_Stored data entries_
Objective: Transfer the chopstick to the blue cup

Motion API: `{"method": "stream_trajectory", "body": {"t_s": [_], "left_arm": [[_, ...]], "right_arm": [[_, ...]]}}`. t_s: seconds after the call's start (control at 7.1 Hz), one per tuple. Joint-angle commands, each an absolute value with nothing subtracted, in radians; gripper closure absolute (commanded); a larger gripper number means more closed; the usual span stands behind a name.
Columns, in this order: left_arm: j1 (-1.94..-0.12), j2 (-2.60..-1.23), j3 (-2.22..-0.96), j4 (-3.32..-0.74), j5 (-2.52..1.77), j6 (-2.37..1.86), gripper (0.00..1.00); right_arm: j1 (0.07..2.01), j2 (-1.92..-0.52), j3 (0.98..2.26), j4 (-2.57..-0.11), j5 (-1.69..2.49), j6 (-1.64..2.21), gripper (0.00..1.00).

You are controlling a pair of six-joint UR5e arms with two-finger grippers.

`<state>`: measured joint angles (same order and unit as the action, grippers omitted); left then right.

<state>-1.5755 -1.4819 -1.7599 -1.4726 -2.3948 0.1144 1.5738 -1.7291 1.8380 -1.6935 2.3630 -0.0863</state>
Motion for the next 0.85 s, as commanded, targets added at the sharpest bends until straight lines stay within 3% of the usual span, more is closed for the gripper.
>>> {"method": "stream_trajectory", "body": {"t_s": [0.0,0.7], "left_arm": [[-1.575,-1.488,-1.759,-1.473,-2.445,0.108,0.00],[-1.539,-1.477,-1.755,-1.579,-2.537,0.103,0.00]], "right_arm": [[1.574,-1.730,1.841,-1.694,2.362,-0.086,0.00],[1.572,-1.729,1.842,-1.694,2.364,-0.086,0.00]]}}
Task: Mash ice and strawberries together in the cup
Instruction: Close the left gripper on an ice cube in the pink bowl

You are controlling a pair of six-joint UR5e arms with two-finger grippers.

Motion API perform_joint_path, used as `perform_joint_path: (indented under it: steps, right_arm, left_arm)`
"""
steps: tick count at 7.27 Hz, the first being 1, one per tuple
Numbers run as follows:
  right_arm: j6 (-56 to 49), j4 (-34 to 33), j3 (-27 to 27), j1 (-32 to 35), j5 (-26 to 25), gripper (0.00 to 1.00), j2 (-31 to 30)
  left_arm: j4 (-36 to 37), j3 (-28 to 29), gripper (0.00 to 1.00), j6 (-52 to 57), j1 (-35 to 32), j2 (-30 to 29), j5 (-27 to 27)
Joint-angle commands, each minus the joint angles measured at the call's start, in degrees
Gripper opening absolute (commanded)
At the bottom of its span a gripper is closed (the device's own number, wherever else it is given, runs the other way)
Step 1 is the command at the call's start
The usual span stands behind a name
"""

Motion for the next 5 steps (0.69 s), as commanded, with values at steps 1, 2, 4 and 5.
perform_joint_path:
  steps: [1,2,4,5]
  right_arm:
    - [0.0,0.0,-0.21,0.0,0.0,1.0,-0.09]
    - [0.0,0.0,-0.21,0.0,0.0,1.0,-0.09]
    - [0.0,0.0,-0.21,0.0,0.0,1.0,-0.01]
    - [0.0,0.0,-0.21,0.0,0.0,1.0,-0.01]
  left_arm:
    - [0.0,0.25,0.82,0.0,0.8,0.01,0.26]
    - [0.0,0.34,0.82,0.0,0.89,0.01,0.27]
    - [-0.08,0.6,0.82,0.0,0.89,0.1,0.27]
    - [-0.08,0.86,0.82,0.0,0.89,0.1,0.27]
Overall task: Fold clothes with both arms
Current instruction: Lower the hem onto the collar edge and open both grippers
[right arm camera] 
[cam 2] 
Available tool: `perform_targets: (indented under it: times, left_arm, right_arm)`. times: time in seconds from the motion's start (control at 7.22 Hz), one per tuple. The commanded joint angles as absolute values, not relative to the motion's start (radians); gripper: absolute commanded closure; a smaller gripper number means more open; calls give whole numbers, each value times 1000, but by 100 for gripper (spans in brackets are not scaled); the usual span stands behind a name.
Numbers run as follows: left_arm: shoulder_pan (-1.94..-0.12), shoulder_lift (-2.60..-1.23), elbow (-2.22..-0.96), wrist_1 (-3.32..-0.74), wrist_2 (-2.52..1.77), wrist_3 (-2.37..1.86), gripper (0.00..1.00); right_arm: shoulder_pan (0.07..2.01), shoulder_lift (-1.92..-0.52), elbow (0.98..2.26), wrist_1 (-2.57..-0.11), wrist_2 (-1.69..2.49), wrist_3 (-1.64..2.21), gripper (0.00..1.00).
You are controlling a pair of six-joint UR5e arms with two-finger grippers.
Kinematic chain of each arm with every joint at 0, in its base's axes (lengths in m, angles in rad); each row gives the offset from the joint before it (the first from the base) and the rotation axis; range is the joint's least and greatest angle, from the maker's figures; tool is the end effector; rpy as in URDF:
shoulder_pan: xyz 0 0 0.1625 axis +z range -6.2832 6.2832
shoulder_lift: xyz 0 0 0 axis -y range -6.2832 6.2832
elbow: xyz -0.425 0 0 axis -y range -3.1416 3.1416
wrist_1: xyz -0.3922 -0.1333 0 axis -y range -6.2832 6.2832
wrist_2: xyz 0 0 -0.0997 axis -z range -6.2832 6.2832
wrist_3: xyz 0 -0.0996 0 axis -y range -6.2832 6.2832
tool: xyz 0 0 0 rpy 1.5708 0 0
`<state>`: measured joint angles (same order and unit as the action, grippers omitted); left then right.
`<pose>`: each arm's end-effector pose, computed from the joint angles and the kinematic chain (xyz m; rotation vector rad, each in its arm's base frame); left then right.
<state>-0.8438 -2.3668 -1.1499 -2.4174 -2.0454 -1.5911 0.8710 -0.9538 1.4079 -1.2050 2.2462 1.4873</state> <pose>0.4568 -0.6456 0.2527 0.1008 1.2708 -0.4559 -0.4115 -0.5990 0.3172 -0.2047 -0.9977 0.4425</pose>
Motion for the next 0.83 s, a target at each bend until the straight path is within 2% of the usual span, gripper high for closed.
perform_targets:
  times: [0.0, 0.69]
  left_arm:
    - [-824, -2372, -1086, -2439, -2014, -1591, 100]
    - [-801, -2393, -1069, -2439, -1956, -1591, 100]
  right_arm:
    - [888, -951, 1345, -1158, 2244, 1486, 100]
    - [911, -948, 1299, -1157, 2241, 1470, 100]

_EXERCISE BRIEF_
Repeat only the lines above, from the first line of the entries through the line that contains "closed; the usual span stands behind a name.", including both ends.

_SOLUTION TO THE EXERCISE_
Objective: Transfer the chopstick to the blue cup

Motion API: `{"method": "stream_trajectory", "body": {"t_s": [_], "left_arm": [[_, ...]], "right_arm": [[_, ...]]}}`. t_s: seconds after the call's start (control at 7.1 Hz), one per tuple. Joint-angle commands, each an absolute value with nothing subtracted, in radians; gripper closure absolute (commanded); a larger gripper number means more closed; the usual span stands behind a name.

The answer to this exercise has been fully stated.